▶ **TASK ITEM**: Would you return, word for word, the lines running from the one with "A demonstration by" to the final line of the listing below, pictures omitted?

#### SUPPLIED MATERIAL

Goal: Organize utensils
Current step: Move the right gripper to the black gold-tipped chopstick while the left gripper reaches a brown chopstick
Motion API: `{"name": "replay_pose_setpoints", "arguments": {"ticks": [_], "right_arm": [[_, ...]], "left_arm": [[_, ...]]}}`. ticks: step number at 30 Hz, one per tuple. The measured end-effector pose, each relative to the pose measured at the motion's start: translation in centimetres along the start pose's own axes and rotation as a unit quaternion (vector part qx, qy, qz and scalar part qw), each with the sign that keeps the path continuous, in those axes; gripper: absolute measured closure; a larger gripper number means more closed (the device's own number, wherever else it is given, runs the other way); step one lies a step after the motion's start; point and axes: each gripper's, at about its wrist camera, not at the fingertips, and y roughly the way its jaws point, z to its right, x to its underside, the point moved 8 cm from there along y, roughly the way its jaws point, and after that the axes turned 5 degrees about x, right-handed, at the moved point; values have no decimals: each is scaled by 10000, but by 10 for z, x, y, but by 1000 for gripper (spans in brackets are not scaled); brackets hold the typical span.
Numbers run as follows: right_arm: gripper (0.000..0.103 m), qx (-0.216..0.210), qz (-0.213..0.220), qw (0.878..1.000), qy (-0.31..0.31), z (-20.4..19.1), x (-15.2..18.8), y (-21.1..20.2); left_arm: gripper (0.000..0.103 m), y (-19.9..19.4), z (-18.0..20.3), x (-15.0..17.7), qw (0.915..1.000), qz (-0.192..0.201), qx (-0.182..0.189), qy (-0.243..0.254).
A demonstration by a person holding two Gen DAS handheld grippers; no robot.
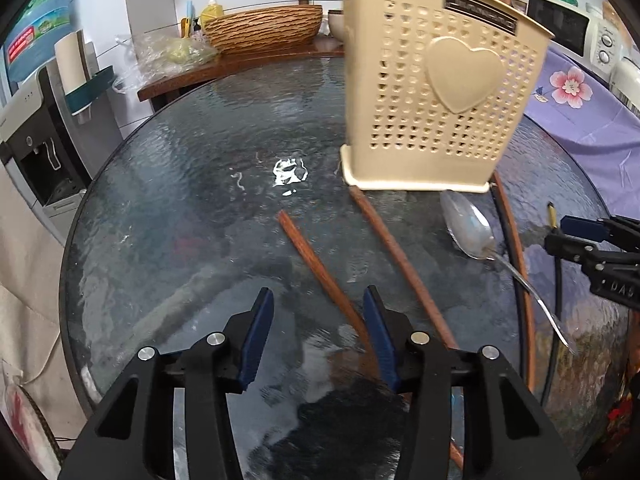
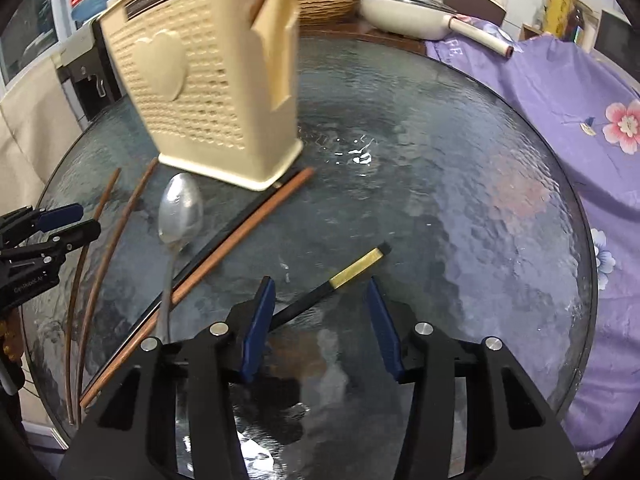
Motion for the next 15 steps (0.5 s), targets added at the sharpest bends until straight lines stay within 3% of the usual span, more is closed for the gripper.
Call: {"name": "replay_pose_setpoints", "arguments": {"ticks": [4, 8, 15], "right_arm": [[56, -65, -38, 9999, 144, 3, -5, 3], [75, -96, 19, 9999, 126, -2, -12, 5], [82, -204, -92, 9994, 259, -3, -21, 11]], "left_arm": [[58, 6, -4, -8, 10000, -39, -8, -28], [68, 9, -3, -13, 10000, 1, 4, -26], [81, 15, -9, -24, 9999, -29, 22, -142]]}}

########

▶ **EXPECTED ANSWER**:
A demonstration by a person holding two Gen DAS handheld grippers; no robot.
Motion for the next 15 steps (0.5 s), targets added at the sharpest bends until straight lines stay within 3% of the usual span, more is closed for the gripper.
Call: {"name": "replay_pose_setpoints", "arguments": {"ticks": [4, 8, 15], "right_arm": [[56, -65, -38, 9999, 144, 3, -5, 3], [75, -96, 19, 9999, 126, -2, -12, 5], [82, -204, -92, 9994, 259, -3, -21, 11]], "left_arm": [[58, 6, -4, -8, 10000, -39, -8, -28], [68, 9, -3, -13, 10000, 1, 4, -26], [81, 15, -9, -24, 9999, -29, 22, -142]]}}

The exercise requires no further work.